Yes, yes, I know. Everyone is all over the Ukrainian crisis, which coincided with the the SPDR Gold Trust ETF (NYSEARCA:GLD) move up. So, it must be that the Ukrainian issues caused GLD to go higher. Right? Well, then please explain to me why we were going down on Ukrainian tensions several weeks ago? The problem is, if one is intellectually honest about it, you can't explain it reasonably! Markets, especially the precious metals market, are not reasonable. GLD has gone up on news of such tensions and down on news of such tensions. So, do you really want to trade that type of correlation? I know I don't.

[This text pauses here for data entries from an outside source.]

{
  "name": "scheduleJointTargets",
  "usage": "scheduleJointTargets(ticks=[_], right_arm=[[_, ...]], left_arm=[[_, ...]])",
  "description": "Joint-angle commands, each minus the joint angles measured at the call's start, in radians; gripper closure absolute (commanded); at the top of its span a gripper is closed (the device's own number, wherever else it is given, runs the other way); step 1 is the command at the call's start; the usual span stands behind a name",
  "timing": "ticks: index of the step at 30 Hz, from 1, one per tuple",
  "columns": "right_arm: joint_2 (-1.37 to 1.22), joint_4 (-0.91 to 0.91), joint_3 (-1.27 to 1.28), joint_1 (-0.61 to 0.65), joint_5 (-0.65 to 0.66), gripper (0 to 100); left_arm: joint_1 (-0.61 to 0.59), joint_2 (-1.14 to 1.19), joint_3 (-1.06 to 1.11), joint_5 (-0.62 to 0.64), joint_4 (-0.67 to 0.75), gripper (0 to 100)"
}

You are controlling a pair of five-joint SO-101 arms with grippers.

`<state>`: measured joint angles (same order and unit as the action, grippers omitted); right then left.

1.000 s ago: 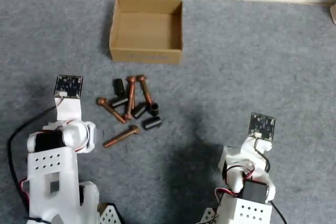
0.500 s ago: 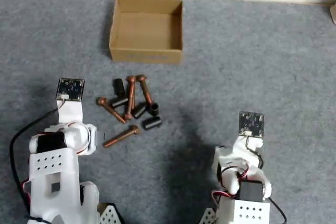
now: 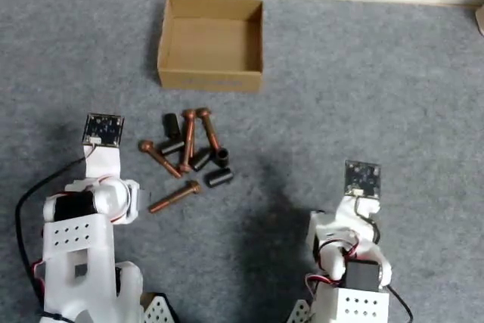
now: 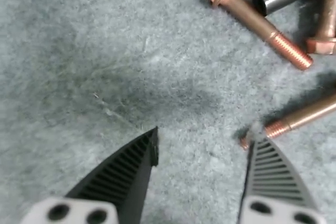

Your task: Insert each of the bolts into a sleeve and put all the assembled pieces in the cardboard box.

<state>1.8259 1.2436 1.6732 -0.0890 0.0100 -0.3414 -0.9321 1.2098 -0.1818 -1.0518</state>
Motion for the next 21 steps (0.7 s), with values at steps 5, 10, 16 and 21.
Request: scheduleJointTargets(ticks=[5,10,16,21], right_arm=[[0.008,-0.231,0.145,-0.260,-0.005,66.6],[-0.001,-0.374,0.039,-0.248,-0.003,66.6],[-0.004,-0.237,-0.229,-0.030,-0.002,66.6],[-0.137,-0.206,-0.395,0.139,-0.002,66.6]], left_arm=[[-0.300,0.008,-0.110,0.181,0.026,73],[-0.317,0.008,-0.099,0.213,0.069,73],[-0.249,0.008,-0.077,0.170,0.081,73],[-0.228,0.010,-0.054,0.161,0.104,73]])
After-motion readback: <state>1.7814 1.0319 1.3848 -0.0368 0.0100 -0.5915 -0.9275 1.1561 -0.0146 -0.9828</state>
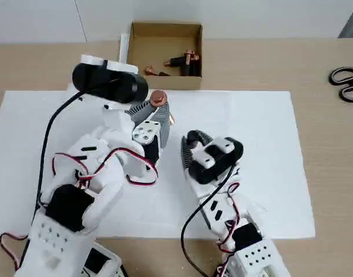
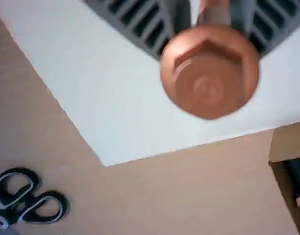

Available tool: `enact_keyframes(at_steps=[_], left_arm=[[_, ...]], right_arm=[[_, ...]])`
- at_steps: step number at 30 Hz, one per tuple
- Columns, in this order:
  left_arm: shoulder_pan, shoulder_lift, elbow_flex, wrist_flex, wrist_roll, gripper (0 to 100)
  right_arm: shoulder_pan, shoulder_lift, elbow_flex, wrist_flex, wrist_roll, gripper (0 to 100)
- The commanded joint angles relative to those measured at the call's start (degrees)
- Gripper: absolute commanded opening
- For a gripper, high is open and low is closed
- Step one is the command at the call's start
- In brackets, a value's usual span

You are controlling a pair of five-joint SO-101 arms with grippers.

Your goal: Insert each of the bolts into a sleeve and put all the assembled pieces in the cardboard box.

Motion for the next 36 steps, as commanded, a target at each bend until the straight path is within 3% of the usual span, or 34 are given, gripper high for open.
enact_keyframes(at_steps=[1, 9, 15, 22, 26, 30, 36], left_arm=[[0.2, 2.1, -2.5, -2.6, 0.4, 1], [0.2, 4.3, -6.5, -2.4, 0.4, 1], [-0.4, 4.5, -6.3, -2.4, 0.4, 1], [-8.5, 6.9, 1.5, -1.4, 0.5, 1], [-11.3, 16.1, -2.9, 8.5, 0.6, 1], [-11.7, 28.0, -16.1, 20.6, 0.5, 1], [-13.2, 45.3, -33.1, 30.6, 0.4, 1]], right_arm=[[-2.9, -1.5, 0.3, -1.6, -0.6, 0.5], [-2.7, -5.6, 0.5, -4.6, -0.4, 0.5], [-1.0, -6.5, 0.5, 1.5, -0.5, 0.5], [1.4, -6.5, 0.4, 6.6, -0.5, 0.5], [3.1, -6.5, 0.3, 8.7, -0.5, 0.5], [3.2, -6.5, 0.3, 9.2, -0.5, 0.4], [3.2, -6.5, 0.3, 9.2, -0.5, 0.4]])
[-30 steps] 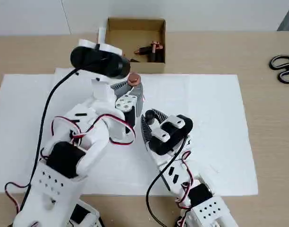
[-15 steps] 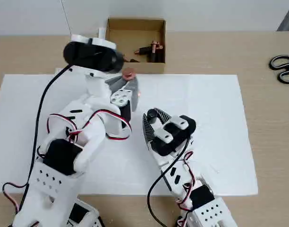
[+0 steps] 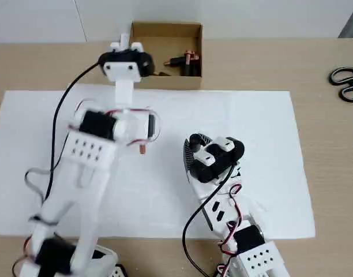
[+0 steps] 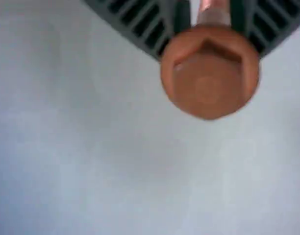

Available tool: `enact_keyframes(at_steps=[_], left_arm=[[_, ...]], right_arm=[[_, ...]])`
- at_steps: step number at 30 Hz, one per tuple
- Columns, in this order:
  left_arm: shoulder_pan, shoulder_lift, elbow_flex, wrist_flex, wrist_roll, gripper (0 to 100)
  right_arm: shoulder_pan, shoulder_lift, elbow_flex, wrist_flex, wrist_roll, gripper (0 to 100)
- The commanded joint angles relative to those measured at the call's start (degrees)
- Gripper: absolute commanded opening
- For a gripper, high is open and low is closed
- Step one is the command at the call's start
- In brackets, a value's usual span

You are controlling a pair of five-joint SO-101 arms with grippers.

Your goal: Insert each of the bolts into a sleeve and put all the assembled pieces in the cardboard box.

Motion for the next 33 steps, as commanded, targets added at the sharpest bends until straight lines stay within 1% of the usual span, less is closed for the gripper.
enact_keyframes(at_steps=[1, 5, 6, 9, 10, 16, 19, 21, 33], left_arm=[[-2.3, 9.1, -10.9, 4.0, 0.3, 1], [-5.9, 20.7, -16.7, 7.3, -0.5, 1], [-6.6, 23.2, -17.8, 7.9, -2.9, 1], [-7.9, 29.5, -21.0, 9.2, -13.3, 1], [-8.0, 31.2, -22.0, 9.8, -15.4, 1], [-8.0, 36.7, -27.4, 10.5, -15.2, 1], [-8.0, 38.9, -27.9, 10.4, -15.9, 8], [-7.9, 40.4, -27.9, 10.3, -17.9, 12], [-10.1, 46.2, -27.9, 2.5, -17.8, 11]], right_arm=[[0.7, -1.4, 0.3, 0.1, -0.5, 0.4], [0.7, -1.4, 0.3, 0.1, -0.5, 0.4], [0.7, -1.4, 0.3, 0.1, -0.5, 0.4], [0.7, -1.4, 0.3, 0.1, -0.5, 0.4], [0.7, -1.4, 0.3, 0.1, -0.5, 0.4], [0.7, -1.4, 0.3, 0.1, -0.5, 0.4], [0.7, -1.4, 0.3, 0.1, -0.5, 0.4], [0.7, -1.4, 0.3, 0.1, -0.5, 0.4], [0.7, -1.5, 0.3, 0.0, -0.5, 0.4]])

Yet, the masses are expecting gold to go to the sky if there are further tensions in the Ukraine in the week ahead. But, was it not those same people that were expecting gold to go to the sky on QE announcements? Well, they try to sweep that under the rug now, especially since there is really no good reason, from their perspective, as to why it did not with all that QE. In truth, it is the same camp that will look for any reason to point to why gold should go up.
But, I will implore you to turn off your CNBC, CNN, or wherever else you news junkies get your "fix," especially if your interest is to trade the metals. You would do much better to watch what the metals actually do and not assume they must do something based upon a news event.
But, I know, all us "reasonable" people want a reason for why something happens in the markets. But, the reasons I look to are very different than the ones most people look towards. Since we topped in my target region back in March, I have been looking down. I have been keeping a very close watch on whether the larger degree movements of the metals still had the potential to take us to the 136-140 ideal target, of which we came short this year. But, each time the market began an attempt to move higher, it was continually knocked down. So, is this time different? Well, again, it will depend upon market sentiment, which I attempt to glean from patterns developing in the GLD.
I want to digress and take a moment to discuss one of the triggers I look towards when trading the metals. Those that have read my analysis over the last several months know that I am looking for much lower levels in the metals in 2014. And, over the last month, or two, I have noted that breaking the 123 level was important. So, when we saw the 123 level broken this past week, I am sure that many automatically assumed that we had begun the bigger decline.
But, if you read my analysis carefully, you would have known that level had to break with strong selling volume, which I reiterated week after week. The strong selling volume shows the conviction of the market participants, and the overall sentiment of the market. This is what we normally see in a 3rd wave down, which is what the market is setting up to take us down hard. But, again, strong selling volume is the key indication of that move and the appropriate sentiment key in this set up.
So, on Thursday morning, when the market broke the 123 level, but it did so on relatively low volume, I noted to those that read my daily analysis that this break down is on low volume and until we see high volume coming in, or a break down below the .618 extension at 121.70, then we could see the market turn up, which, as we now know, is exactly what happened. But, the low volume drop below the 123 level was the key indication that had us on high alert that a minor reversal could be seen.
Does this mean I am now bullish the GLD? Absolutely not. It simply means that the market is setting up a little differently to drop the hammer to lower levels. As I have said many times before, it would take a strong move through the 131.50 level to make me even consider that we could still be attempting to attain our initial targets for GLD of 136-140 before we make our move to lower lows. And, this is not my primary expectation at this time. I still do not see any clear evidence just yet that the market has this intention. In fact, unless the GLD is able to move through the 126 level, we still have an imminent set up to take us down hard towards the 113-115 region next.
Disclosure: I am long SLV. I wrote this article myself, and it expresses my own opinions. I am not receiving compensation for it (other than from Seeking Alpha). I have no business relationship with any company whose stock is mentioned in this article.